對於加註到她身上或猜忌,或羨慕嫉妒的眼神,謝珂根本未加理會。
人活在世,苦了,痛了。旁人會訕笑。笑她沒本事,笑她生爲謝氏嫡女卻被個庶女比了下去……
若是歡喜了,富足了。她們又覺得老天不公,憑什麼好東西都被她所得。
她們便不想一想,她五歲失母,客居楚氏七載。這其中的苦與艱辛又有誰受得?謝玉受得?還是廳中哪位被母親嬌g着的姐兒受得?
如果不是她對楚氏諸人真心,如果不是誠心與小舅舅相交。又如何能有今日。所以她們便是羨慕嫉妒,懷恨在心與她又有什麼相干,左右她與她們也不會有過多交集。
小舅舅今日之舉,可不僅是讓她大出風頭。
更重要的是……
過了今日。恐怕父親希望的場面不會出現了。父親謝年一直期盼着待她生辰過後,上門提親之人能踏平謝氏的門檻。
所以纔將送她宅子的消息散佈出去。
陪嫁豐厚些,自然一家有女百家求。
只是她的‘嫁妝’今日卻是豐厚的過了……
所以沒誰會明知碰壁而傻傻的撞上來。只是小舅舅一番安排。到底何意?難道是希望她嫁人鼎盛之家?抑或是不希望她的親事過早定下?謝珂一時也辯不清,不過想來她擔憂的事情不會發生。

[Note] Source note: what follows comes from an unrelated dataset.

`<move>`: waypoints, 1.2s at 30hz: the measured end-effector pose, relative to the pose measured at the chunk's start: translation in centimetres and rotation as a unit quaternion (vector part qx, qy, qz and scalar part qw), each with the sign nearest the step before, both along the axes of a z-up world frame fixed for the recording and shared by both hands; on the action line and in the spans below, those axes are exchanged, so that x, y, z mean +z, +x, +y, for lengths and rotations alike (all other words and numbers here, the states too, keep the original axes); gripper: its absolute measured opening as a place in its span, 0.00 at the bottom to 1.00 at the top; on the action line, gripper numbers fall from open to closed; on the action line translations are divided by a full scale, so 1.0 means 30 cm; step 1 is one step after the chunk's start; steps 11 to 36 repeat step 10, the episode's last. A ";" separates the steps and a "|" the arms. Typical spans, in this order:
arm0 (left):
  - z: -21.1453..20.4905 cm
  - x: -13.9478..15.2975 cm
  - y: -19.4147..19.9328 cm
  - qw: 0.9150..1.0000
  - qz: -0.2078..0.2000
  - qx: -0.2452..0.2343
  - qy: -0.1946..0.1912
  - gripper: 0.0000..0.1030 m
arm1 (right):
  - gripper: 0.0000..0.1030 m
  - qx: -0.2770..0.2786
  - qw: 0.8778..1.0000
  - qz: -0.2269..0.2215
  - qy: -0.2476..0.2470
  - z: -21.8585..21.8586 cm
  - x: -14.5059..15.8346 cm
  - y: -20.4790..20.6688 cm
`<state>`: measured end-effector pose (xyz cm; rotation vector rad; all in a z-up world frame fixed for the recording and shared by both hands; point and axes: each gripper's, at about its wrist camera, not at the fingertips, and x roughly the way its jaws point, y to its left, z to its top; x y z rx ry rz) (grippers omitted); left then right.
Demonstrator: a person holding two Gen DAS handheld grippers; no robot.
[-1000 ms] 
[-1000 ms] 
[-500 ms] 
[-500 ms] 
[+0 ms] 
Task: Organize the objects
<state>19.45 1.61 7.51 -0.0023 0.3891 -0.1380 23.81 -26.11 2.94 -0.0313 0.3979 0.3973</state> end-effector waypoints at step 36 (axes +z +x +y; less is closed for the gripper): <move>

上一世吃盡男人的苦。這一世便是要嫁,她也要選個合自己心意的人家。
父親選的人,她自是相不中的。
小舅舅這番安排倒真是歪打正着幫了她。
想到這裡,謝珂的脣角淡淡的勾了勾……謝珂的心情自然是好的,她可是平白的得了大筆‘陪嫁’。不過這高興的神色看在謝老夫人眼中,卻是謝珂在耀武揚威。
今日之事謝老夫人己是敗北。當然謝珂根本沒打算和她比,是她一定要和謝珂爭。
千想萬想謝老夫人也沒想到楚氏竟然會奉上這樣一份大禮給謝珂。
這些東西若是換成銀子,恐怕難以估量了。因爲送的都是各地的產業,不管是鋪子還是銀莊,田莊還是酒樓,總是銀子生銀子的,生生不息。
謝老夫人的眼睛又有些泛紅了……她倒不一定要把這些東西據爲己有,只是這些東西以後便是謝珂的,而謝珂是謝氏嫡女。
所以這些東西變相的也算入了謝氏。
與這些東西相比,一座宅子又算得了什麼,只是眼下與寶姐兒鬧成這樣,謝老夫人便是臉皮再厚,此時也着實無臉面與謝珂求和。
於是她揉着頭,輕聲痛呼着。
一旁早就想開口勸勸謝老夫人的程嬤嬤見此不由得迅速上前。小心的扶着謝老夫人落坐。
“老夫人,老夫人,您這是怎麼了?四爺,老夫人這樣子恐怕不好,四爺還是快些請了郎中來……”程嬤嬤見謝老夫人臉色絳紅,眼睛緊閉,嘴裡止不住的輕哼,不由得急急的開口對謝年道。
謝年點頭,母親似是病了。
當務之急自然是看病要緊,至於旁人,過後再計較便是。謝年急急出了花廳去喚管事請郎中。
花廳中見謝老夫人似是痛極,不少夫人湊上前來,又是相問又是給謝老夫人輕順着xiong口,尤其是林夫人,她有些怨懟的望了望謝珂。
“老夫人,您老可別氣壞了身子。”
至於誰氣到了謝老夫人,自然是不言而喻的。
一直輕順着謝老夫人後背的程嬤嬤不由得冷眼望了望林夫人,要她說啊,這事情壞便壞在這些像林夫人這樣的婦人身上……寶姐兒本是謝氏的嫡女,謝老夫人嫡親的孫女。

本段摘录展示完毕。